PR. TAVARES — Precisamos ser mais específicos com relação a essa questão. Porque quando o senhor fala “no mundo”, o mundo, hoje, é ocidentalizado. E uma pequena parte que não é ocidentalizada, é radical. É intolerante do ponto de vista religioso. Então os países ocidentalizados, majoritariamente capitalistas, movidos por um processo de expansão universalista chamado globalização (que envolve sociedade, economia, política e cultura em nível mundial), acabam achatando todas as culturas. Inclusive a cultura religiosa. Nisso a igreja é achatada pela globalização. Nisso tem acontecido um movimento inverso, de fora para dentro da igreja. Jesus disse que a igreja tem que ser “sal” e “luz” do mundo e no mundo. Para que ela tempere e ilumine. Sal não é para salgar. É para temperar, ou seja, para dar aquele equilíbrio no sabor e ficar de bom gosto. E a luz não é para queimar ou encandear, mas para alumiar, tirar da escuridão. Só que, infelizmente, desde o pós-guerra, o cristianismo mergulhou, a partir dos Estados Unidos, numa crise sem precedente em que esse movimento passou a acontecer de forma contrária.

L. LIVRE — Como assim?

PR. TAVARES — Em vez de a igreja influenciar de dentro para fora, ela embarcou não foi numa canoa, mas num transatlântico sem leme, totalmente desgovernado, e desceu correnteza abaixo sem saber aonde vai ancorar. Hoje ela está mergulhada numa cultura capitalista, materialista, ocidentalizada, selvagem em que prevalece a lei do mais forte. Essa cultura veio para dentro das igrejas.

Pr. Tavares no sertão do Piauí, onde tem o menor IDH da América do Sul | Foto: Divulgação

L. LIVRE — O senhor pode explicar melhor isso?

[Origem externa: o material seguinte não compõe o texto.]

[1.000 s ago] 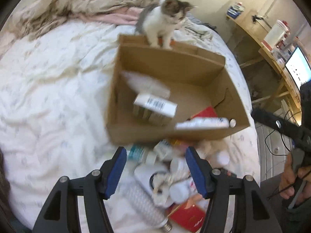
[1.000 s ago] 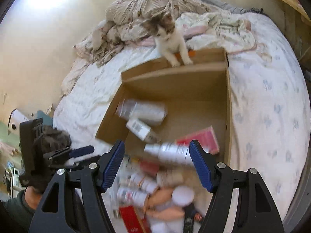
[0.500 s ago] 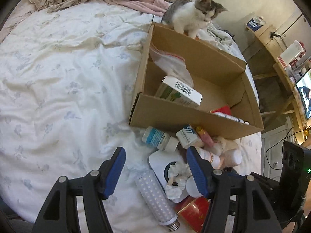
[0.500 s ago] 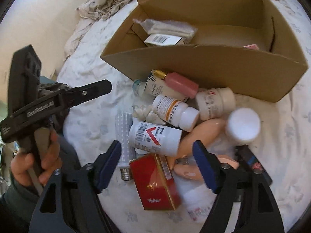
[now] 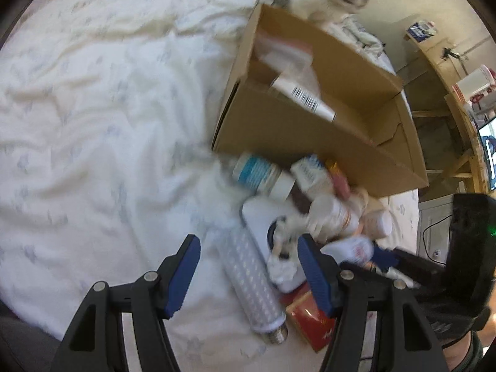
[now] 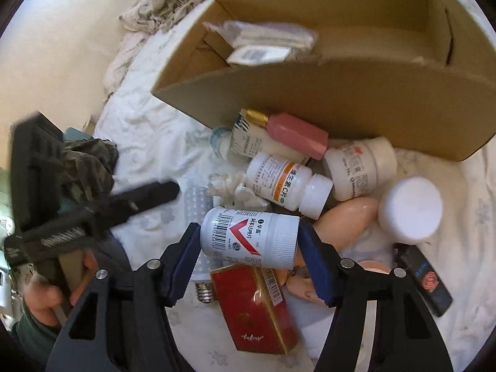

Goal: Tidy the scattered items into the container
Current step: 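Grasp the LED corn bulb with the left tool while the right tool grasps a white pill bottle, then drop the bulb and pill bottle into the cardboard box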

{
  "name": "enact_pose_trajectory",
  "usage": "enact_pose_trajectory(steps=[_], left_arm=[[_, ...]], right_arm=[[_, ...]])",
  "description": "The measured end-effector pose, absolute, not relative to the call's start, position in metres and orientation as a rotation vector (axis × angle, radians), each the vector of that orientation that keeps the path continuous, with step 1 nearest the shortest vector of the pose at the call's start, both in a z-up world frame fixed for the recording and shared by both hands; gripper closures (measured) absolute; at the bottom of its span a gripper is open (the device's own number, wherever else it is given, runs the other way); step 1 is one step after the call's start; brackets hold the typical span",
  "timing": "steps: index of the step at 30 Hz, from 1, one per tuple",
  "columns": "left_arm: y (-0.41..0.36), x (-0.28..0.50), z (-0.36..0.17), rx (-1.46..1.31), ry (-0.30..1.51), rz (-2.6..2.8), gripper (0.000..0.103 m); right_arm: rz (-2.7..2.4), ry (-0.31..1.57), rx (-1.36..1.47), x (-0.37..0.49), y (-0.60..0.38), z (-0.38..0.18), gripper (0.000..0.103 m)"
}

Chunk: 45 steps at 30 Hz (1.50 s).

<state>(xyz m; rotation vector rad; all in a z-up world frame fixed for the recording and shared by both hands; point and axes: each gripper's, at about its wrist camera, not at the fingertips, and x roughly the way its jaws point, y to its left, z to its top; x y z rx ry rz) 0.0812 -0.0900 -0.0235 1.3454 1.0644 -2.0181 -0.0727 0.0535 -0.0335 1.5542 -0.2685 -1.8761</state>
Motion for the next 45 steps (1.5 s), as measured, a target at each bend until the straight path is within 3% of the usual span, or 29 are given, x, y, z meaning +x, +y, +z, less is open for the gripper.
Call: enact_pose_trajectory(steps=[6,12,13,14,15,17,23,36,45], left_arm=[[-0.072,0.089,-0.053,1.431,1.239,-1.945,0.037],[-0.067,0.083,-0.070,1.509,1.144,-1.876,0.046],[-0.067,0.084,-0.069,1.501,1.140,-1.877,0.048],[-0.067,0.085,-0.067,1.492,1.141,-1.885,0.061],[-0.067,0.085,-0.065,1.491,1.156,-1.895,0.067],[-0.066,0.087,-0.064,1.499,1.166,-1.906,0.070],[-0.072,0.097,-0.047,1.428,1.169,-1.924,0.071],[-0.067,0.063,0.049,1.273,0.792,-2.165,0.071],[-0.095,0.013,0.094,1.230,0.711,-2.260,0.071]], right_arm=[[-1.938,-0.396,1.432,-0.077,0.075,0.005,0.035],[-1.940,-0.424,1.409,-0.080,0.075,0.015,0.036],[-1.936,-0.425,1.413,-0.080,0.075,0.015,0.036],[-1.933,-0.426,1.415,-0.080,0.076,0.014,0.036],[-1.931,-0.427,1.415,-0.081,0.077,0.014,0.036],[-1.931,-0.437,1.412,-0.081,0.077,0.014,0.036],[-1.912,-0.484,1.393,-0.082,0.080,0.016,0.036],[-2.005,-0.560,1.268,-0.110,0.112,0.053,0.037],[-2.128,-0.429,1.294,-0.170,0.114,0.059,0.037]])
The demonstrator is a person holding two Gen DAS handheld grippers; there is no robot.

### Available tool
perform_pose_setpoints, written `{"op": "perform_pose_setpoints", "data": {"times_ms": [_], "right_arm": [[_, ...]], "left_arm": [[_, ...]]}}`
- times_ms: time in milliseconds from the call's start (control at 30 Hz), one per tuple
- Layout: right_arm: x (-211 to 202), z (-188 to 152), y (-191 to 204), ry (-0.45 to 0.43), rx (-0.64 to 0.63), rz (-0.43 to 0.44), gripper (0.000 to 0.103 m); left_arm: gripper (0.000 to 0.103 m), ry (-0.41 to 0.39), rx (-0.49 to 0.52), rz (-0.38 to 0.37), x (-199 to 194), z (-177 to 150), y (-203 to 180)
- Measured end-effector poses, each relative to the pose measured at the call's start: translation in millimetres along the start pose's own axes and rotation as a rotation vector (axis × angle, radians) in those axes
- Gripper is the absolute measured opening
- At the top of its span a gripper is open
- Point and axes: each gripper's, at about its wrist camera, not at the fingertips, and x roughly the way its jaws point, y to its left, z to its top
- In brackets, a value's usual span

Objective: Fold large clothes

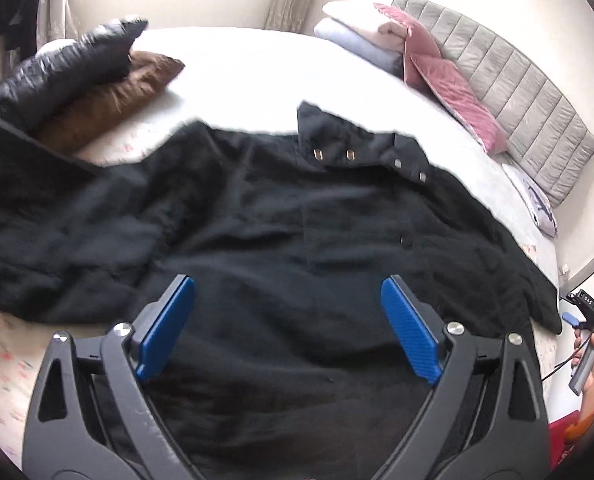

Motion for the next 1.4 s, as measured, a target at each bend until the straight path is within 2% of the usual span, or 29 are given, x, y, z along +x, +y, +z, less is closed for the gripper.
{"op": "perform_pose_setpoints", "data": {"times_ms": [133,233,267,333,400,433,467,533,600,633,800,933,1067,1233,1400], "right_arm": [[20.3,-8.0,-44.7,0.072,0.187,0.048,0.089],[39.6,-7.2,-62.2,0.08,0.269,0.092,0.089],[47.7,-4.8,-66.8,0.071,0.294,0.125,0.089],[60.3,-0.5,-73.4,0.039,0.34,0.153,0.089],[67.5,6.2,-77.6,-0.057,0.381,0.131,0.088],[68.4,8.7,-77.5,-0.085,0.39,0.117,0.085],[69.6,13.4,-77.1,-0.122,0.403,0.081,0.078],[72.1,23.5,-76.5,-0.131,0.412,0.042,0.024],[62.5,31.8,-77.9,-0.171,0.44,0.047,0.013],[53.1,36.8,-77.5,-0.211,0.443,0.066,0.011],[-3.1,63.7,-44.1,-0.38,0.291,0.075,0.008],[-47.8,68.7,19.1,-0.487,0.081,0.066,0.008],[-93.3,63.9,94.7,-0.559,-0.109,0.143,0.008],[-129.6,36.9,188.9,-0.564,-0.323,0.236,0.008],[-129.2,-7.1,272.8,-0.494,-0.501,0.321,0.009]], "left_arm": [[0.094,0.016,0.02,-0.068,34.6,-30.8,-5.8],[0.094,-0.004,0.12,-0.031,52.4,-51.6,-15.6],[0.094,0.0,0.159,-0.015,53.9,-54.2,-20.6],[0.095,-0.014,0.202,-0.042,48.4,-56.6,-25.6],[0.096,-0.032,0.188,-0.101,42.5,-58.1,-21.5],[0.096,-0.032,0.176,-0.118,41.6,-57.7,-18.8],[0.096,-0.033,0.16,-0.137,40.9,-56.9,-15.1],[0.096,-0.03,0.137,-0.166,41.5,-56.7,-10.2],[0.096,-0.032,0.12,-0.189,40.5,-56.4,-7.1],[0.096,-0.032,0.116,-0.193,40.2,-57.0,-7.0],[0.096,-0.037,0.126,-0.192,37.1,-57.5,-11.9],[0.096,-0.044,0.12,-0.201,33.6,-57.8,-10.4],[0.096,-0.057,0.118,-0.209,27.4,-57.4,-10.6],[0.096,-0.073,0.138,-0.15,20.0,-56.5,-12.7],[0.096,-0.089,0.121,-0.144,9.9,-52.7,-7.2]]}}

PR. TAVARES — Existiu um culturalista, sociólogo, considerado um dos últimos pensadores de mentes mais férteis do século passado, que foi Zygmunt Bauman. Esse homem estudou profundamente a cultura urbana. Inclusive um dos livros dele chama-se Cultura mundo. Ele publicou quase uma centena de livros. E ele vai falar sobre uma sociedade líquida e modernidade líquida em que os relacionamentos são extremamente volúveis. Fazem-se e se desfazem com a mesma facilidade. Por isso a sociedade é líquida. Outra marca dessa sociedade líquida é que a cultura ocidentalizada, que entrou na igreja e aí essa igreja, em vez dela influenciar, ela passou a fazer parte desse sistema cruel e perverso. E aí a igreja institucional é extremamente perversa, desigual, desumana, arbitrária e até violenta. Prega e vive uma espiritualidade violenta. E eu vou lhe dar aqui um exemplo. Se você fosse hoje um governador, esquerda ou direita, não importa, e nunca foi crente. E eu sou crente há cinquenta anos. Mas se o presidente da minha denominação tivesse que escolher por cortar a cabeça entre mim que sou crente e a do governador que não é crente, ele ia optar pela minha. Ele prefere perseguir e matar o seu próprio irmão na fé. Por que?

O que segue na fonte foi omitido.